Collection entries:

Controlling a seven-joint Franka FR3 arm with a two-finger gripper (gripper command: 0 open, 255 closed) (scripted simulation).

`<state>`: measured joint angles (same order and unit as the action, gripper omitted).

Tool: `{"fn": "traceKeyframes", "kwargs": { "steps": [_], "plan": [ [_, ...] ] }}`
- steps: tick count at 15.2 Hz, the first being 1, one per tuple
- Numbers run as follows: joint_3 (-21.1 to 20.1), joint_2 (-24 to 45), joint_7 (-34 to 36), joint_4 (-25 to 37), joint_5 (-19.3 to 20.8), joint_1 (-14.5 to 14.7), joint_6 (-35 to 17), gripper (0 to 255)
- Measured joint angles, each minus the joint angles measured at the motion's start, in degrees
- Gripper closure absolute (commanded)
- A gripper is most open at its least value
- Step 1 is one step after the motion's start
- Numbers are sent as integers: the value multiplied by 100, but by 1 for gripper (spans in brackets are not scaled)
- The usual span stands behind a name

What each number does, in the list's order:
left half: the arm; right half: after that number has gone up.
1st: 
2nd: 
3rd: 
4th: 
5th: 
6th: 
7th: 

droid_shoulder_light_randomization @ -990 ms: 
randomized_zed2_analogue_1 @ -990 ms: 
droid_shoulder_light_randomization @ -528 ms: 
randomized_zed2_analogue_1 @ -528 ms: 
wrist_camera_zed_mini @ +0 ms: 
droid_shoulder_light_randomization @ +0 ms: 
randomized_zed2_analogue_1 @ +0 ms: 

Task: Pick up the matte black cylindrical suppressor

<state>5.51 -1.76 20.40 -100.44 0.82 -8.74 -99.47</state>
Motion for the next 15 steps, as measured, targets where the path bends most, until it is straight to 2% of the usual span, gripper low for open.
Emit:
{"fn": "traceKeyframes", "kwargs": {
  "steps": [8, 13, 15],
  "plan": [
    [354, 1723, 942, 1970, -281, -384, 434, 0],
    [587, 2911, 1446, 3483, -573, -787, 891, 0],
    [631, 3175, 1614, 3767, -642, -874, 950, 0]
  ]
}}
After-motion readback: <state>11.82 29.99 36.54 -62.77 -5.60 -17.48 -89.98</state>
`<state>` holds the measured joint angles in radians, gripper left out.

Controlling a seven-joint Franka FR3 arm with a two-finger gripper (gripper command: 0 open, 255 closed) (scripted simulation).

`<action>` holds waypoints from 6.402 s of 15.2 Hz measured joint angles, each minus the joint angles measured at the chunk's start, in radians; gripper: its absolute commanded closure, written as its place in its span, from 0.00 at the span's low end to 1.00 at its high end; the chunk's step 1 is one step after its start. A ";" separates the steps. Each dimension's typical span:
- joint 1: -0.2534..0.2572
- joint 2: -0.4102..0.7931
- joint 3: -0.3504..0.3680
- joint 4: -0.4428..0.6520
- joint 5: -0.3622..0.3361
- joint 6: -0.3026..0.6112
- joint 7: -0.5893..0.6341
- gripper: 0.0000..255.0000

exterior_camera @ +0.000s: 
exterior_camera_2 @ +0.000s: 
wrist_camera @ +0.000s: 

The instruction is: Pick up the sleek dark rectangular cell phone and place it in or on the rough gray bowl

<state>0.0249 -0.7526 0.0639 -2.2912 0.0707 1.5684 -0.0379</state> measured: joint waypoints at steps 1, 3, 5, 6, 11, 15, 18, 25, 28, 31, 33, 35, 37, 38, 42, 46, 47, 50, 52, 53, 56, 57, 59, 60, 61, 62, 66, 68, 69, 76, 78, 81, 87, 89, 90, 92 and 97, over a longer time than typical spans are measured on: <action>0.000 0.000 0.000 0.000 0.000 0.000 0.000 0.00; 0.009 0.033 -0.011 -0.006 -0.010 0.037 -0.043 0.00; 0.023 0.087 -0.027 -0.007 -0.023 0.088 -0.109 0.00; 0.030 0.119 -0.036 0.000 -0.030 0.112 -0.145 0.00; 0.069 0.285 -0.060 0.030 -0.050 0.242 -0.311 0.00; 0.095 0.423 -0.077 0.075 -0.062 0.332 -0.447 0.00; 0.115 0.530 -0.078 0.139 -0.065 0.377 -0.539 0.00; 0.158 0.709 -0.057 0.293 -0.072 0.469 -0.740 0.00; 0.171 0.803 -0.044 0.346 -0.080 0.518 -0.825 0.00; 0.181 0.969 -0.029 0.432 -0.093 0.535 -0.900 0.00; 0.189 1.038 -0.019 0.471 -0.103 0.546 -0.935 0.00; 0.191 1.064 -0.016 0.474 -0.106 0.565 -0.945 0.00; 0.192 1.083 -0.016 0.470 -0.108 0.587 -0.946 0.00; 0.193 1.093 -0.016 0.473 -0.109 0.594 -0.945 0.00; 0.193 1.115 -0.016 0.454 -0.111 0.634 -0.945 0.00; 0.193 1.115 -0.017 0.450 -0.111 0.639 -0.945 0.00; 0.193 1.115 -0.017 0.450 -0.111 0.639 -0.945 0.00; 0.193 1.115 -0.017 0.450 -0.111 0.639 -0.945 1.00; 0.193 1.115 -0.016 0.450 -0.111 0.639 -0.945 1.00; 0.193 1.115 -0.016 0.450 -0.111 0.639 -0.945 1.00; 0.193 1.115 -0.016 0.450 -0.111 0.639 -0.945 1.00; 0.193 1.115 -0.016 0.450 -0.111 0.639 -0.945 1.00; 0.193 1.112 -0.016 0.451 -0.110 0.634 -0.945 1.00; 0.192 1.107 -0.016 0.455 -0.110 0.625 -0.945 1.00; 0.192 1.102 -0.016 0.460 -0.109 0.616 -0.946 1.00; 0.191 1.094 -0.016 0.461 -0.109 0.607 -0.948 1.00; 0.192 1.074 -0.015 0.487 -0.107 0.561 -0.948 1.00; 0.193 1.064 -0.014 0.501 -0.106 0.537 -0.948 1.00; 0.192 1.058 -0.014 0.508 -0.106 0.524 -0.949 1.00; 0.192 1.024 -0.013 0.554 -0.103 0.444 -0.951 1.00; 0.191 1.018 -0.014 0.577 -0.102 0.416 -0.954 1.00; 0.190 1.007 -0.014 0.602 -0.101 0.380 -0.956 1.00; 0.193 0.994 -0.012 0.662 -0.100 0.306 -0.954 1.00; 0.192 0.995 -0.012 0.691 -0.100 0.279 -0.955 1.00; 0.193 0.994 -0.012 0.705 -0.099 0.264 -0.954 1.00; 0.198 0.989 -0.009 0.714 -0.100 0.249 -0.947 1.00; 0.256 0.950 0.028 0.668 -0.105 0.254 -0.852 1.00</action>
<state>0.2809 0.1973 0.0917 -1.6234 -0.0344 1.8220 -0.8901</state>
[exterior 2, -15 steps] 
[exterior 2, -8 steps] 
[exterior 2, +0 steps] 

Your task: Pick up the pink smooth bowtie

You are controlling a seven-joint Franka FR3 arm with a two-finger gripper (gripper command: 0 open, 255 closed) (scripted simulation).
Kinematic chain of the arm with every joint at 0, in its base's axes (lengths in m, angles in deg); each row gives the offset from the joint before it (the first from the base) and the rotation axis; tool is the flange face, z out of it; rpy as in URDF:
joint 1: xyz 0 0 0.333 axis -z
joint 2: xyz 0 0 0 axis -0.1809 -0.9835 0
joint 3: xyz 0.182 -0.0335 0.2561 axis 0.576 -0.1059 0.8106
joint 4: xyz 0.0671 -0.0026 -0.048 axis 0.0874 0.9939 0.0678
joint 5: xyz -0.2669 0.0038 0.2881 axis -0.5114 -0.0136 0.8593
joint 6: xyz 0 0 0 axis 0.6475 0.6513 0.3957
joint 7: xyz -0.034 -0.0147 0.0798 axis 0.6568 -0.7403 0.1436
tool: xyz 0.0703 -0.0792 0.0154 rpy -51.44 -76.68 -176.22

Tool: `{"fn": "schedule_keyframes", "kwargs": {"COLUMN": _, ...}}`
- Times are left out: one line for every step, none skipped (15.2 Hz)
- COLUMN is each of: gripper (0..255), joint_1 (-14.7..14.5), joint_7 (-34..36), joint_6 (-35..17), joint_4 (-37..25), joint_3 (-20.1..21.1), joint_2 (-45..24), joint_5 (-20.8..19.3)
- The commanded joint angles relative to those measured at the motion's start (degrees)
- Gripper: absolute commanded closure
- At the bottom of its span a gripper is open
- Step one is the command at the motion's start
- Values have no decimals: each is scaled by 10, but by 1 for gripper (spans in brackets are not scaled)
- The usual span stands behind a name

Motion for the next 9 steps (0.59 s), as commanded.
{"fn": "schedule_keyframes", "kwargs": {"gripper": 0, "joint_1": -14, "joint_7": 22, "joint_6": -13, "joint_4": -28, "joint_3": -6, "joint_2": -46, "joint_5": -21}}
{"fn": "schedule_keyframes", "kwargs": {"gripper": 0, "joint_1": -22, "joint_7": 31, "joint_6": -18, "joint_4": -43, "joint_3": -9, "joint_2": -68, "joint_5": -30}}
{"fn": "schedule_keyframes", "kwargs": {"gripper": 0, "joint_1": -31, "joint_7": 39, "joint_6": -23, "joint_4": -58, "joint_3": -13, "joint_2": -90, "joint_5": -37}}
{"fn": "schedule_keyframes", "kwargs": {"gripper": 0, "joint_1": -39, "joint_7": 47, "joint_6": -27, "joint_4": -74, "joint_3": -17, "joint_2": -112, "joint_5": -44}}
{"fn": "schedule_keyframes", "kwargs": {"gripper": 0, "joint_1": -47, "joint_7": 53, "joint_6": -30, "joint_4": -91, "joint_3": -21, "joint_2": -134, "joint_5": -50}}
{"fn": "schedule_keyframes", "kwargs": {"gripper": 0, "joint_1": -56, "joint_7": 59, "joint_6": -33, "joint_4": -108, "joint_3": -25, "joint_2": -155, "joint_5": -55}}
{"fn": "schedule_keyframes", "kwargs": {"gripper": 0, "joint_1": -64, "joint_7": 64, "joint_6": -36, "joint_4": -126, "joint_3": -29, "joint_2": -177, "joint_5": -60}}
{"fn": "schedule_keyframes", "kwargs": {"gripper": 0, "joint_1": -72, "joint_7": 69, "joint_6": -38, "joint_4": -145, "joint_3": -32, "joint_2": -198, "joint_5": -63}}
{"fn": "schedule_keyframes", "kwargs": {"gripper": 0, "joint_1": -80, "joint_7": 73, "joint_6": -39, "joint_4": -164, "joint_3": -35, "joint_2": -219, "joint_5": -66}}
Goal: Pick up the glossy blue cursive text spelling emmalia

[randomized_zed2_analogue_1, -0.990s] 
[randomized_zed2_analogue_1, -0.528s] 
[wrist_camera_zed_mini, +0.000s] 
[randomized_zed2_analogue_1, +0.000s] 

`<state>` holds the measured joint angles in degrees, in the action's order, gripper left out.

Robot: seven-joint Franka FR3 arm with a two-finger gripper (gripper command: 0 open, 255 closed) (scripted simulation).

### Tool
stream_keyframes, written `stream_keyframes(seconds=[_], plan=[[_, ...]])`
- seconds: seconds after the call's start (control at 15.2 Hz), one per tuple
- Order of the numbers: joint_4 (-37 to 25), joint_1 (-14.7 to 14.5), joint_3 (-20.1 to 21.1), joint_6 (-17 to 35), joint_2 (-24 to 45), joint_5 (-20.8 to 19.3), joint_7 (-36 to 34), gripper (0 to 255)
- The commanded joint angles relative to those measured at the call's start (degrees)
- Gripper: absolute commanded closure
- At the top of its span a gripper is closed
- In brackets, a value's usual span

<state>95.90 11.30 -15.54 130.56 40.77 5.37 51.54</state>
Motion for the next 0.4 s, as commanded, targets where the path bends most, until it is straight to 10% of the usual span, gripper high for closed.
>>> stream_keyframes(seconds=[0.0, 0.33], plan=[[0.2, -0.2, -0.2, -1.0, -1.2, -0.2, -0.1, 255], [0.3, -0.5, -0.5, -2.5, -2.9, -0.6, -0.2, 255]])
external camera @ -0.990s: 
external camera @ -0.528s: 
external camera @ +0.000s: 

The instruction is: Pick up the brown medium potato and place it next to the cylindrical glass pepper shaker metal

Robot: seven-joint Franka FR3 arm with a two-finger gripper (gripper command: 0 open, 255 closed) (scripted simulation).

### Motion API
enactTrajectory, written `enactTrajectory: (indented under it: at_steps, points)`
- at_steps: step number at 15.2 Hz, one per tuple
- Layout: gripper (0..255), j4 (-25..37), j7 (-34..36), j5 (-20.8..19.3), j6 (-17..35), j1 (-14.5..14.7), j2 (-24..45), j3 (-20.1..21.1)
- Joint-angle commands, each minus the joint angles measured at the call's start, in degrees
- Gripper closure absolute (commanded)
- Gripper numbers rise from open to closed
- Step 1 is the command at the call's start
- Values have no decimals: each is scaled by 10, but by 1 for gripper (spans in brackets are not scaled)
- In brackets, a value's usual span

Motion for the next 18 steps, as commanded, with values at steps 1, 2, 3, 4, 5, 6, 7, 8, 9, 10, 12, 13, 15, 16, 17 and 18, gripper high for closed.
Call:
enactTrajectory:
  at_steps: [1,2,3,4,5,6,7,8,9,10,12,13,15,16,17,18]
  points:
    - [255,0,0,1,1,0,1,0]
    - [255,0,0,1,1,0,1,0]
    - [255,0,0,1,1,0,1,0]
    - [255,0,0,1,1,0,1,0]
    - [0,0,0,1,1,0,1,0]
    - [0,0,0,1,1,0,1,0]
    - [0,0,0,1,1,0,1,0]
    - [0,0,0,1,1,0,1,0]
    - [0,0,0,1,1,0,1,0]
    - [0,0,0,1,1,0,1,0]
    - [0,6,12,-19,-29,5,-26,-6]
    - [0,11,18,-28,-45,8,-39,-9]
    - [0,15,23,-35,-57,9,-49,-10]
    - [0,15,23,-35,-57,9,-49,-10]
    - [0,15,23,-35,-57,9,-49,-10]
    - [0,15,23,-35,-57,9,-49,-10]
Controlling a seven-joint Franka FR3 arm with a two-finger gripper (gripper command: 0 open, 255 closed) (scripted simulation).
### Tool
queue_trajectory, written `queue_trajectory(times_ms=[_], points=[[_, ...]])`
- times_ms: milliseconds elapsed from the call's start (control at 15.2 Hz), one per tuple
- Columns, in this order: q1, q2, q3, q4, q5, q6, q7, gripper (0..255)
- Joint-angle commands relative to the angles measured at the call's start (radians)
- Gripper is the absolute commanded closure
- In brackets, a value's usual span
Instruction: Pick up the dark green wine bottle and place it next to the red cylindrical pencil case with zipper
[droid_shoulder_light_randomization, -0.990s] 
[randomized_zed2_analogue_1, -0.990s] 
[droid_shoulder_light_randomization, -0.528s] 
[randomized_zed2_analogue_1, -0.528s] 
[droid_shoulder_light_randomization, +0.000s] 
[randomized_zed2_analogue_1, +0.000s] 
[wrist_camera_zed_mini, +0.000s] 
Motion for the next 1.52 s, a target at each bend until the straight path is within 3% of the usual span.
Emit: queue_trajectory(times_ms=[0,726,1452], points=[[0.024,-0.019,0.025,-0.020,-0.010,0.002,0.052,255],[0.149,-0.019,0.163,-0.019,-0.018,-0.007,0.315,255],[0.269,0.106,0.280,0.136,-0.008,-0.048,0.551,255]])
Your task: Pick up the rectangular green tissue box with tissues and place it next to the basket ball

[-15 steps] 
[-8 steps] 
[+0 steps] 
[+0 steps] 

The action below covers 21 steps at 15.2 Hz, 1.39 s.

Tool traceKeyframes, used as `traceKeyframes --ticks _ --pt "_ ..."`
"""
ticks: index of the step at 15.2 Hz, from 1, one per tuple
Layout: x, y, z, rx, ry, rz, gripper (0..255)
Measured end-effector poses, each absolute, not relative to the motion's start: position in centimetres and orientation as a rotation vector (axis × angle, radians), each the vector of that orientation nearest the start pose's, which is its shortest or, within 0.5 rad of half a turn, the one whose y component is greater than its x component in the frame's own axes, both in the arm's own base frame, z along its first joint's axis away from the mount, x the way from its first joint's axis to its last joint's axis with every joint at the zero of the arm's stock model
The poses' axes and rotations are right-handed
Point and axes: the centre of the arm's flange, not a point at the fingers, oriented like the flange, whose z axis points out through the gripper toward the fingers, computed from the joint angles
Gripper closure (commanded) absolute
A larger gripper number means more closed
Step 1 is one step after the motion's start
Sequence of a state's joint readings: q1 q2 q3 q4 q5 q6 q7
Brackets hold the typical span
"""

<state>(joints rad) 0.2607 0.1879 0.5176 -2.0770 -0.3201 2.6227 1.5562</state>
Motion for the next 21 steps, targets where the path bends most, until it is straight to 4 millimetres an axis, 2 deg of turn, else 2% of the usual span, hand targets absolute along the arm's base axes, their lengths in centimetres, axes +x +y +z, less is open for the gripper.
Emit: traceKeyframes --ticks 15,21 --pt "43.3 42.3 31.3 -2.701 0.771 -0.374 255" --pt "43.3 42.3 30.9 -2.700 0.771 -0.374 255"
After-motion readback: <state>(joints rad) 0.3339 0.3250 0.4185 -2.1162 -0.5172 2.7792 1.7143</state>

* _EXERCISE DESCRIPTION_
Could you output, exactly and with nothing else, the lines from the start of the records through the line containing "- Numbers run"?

* _ANSWER BELOW_
Controlling a seven-joint Franka FR3 arm with a two-finger gripper (gripper command: 0 open, 255 closed) (scripted simulation).

`<state>`: measured joint angles (same order and unit as the action, gripper omitted).

Tool: `{"fn": "traceKeyframes", "kwargs": { "steps": [_], "plan": [ [_, ...] ] }}`
- steps: tick count at 15.2 Hz, the first being 1, one per tuple
- Numbers run as follows: joint_3 (-21.1 to 20.1), joint_2 (-24 to 45), joint_7 (-34 to 36), joint_4 (-25 to 37), joint_5 (-19.3 to 20.8), joint_1 (-14.5 to 14.7), joint_6 (-35 to 17), gripper (0 to 255)

The required output is now complete.